Pero de eso, hace ya bastante tiempo, y con el tiempo, aprendió otras muchas cosas, aquella chica que anhelaba una nueva máquina de escribir. Descubrió el hilo que la protegía de cualquier infección proveniente de fuera, y añadió varios botones para evitar futuras suturas.
Y descubrió otros muchos qués. Y algún que otro quién, se coló de incógnito.


Aquel día, concretamente, era sábado 12. No lunes 16, como solía pasarle, no, esta vez el soniquete de la lluvia la había avisado a tiempo.

Eran más de las dos de la mañana y Pelo Naranja observaba uno de esos programas en los que, si llamas inmediatamente, te dan dos productos al precio de uno. Una oferta indiscutible. Tomaba su colacao caliente, (más frío de lo normal), y, sin embargo, no sentía el vacío que hacía algún tiempo, la había violado el corazón y el alma.

Porque, cuando Pelo Naranja no puede dormir, piensa en que detrás de la gente, está su persona, con una chaqueta de cuero rota por una manga y unas converse negras, esperándola para ir a un sitio que sólo ellos conocen. Unos campos de fresa, o algo así, dicen ellos.

Y, segura de que al día siguiente el sol seguirá brillando, abandona la extraordinaria oferta de dos mopas anti polvo al precio de una para aventurarse en uno de esos sueños en los que las nubes son algodón de azúcar, y los piratas comparten con ella una buena botella de ron. Y se le cierran los ojos, sin más. Sin miedo. Sin soledad.

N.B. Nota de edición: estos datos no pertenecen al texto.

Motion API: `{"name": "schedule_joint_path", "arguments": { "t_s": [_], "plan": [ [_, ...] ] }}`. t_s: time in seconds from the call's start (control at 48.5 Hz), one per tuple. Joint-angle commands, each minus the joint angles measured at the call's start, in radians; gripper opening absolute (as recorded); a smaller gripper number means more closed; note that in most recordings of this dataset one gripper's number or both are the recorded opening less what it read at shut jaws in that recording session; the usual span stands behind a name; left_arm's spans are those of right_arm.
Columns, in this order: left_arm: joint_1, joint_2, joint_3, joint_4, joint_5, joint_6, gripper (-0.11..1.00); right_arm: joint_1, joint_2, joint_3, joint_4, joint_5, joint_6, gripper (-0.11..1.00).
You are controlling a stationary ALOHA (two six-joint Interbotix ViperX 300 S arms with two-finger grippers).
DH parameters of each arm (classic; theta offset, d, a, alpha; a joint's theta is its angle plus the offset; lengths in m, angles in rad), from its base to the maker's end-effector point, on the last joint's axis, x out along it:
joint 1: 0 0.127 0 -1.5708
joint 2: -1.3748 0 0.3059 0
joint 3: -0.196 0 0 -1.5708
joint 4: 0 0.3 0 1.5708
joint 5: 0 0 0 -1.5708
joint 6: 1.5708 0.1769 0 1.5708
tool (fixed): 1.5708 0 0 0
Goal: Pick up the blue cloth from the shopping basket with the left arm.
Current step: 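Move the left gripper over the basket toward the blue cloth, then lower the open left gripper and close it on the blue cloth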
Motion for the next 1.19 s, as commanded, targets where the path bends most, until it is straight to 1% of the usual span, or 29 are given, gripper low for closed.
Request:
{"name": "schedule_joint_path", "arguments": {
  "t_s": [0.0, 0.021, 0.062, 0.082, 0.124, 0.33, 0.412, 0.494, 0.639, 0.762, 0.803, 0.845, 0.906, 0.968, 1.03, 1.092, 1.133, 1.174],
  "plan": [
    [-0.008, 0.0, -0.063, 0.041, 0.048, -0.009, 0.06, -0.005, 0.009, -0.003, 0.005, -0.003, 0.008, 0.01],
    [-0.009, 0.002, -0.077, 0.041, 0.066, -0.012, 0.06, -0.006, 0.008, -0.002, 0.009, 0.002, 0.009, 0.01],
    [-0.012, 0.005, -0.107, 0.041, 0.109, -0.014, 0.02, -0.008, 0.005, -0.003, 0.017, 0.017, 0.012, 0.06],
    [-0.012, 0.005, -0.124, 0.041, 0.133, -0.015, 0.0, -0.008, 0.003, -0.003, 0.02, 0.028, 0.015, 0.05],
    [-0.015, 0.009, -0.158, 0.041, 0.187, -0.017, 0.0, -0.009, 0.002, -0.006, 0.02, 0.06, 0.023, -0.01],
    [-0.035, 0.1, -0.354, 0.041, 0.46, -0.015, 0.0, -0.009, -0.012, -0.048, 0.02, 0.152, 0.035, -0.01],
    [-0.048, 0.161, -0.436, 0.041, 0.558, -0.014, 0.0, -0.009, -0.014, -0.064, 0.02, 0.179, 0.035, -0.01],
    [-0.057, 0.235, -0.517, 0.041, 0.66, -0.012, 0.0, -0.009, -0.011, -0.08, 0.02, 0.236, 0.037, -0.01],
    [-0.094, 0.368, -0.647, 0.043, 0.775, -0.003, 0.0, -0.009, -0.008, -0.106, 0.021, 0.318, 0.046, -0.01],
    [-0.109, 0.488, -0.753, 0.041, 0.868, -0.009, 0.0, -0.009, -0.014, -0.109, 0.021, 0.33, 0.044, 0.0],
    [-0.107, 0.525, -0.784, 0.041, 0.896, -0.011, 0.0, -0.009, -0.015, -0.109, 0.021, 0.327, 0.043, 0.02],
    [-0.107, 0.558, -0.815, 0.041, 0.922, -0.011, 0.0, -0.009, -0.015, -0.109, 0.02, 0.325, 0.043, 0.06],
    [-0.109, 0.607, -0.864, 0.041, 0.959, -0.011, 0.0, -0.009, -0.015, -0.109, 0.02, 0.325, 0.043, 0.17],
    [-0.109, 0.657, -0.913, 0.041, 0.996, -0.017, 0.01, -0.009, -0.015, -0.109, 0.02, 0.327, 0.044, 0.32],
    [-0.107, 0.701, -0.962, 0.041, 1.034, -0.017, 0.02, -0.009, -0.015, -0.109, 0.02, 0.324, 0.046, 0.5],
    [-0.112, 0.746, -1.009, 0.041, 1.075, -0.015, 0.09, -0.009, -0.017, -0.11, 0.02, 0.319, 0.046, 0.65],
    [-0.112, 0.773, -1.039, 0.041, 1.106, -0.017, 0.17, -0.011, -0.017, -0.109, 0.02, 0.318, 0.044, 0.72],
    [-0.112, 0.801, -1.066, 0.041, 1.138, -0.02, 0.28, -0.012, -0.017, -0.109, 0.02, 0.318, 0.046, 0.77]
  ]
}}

Porque, en este preciso momento, el único miedo que puede meterse a hurtadillas en el cuarto de la tipa de sonrisas imantadas, era que él, de repente, no estuviese.

Y, con ese, si que no podía.

Por eso, en silencio, con el flexo apagado y sin un buenas noches, prefería imaginar el dulce canturreo de su canción.


Una canción que, por mucho que el miedo intentase forzar la llave desde fuera, podía arroparla hasta hacerla creer que la teletienda era una dulce melodía entre patas y antenas.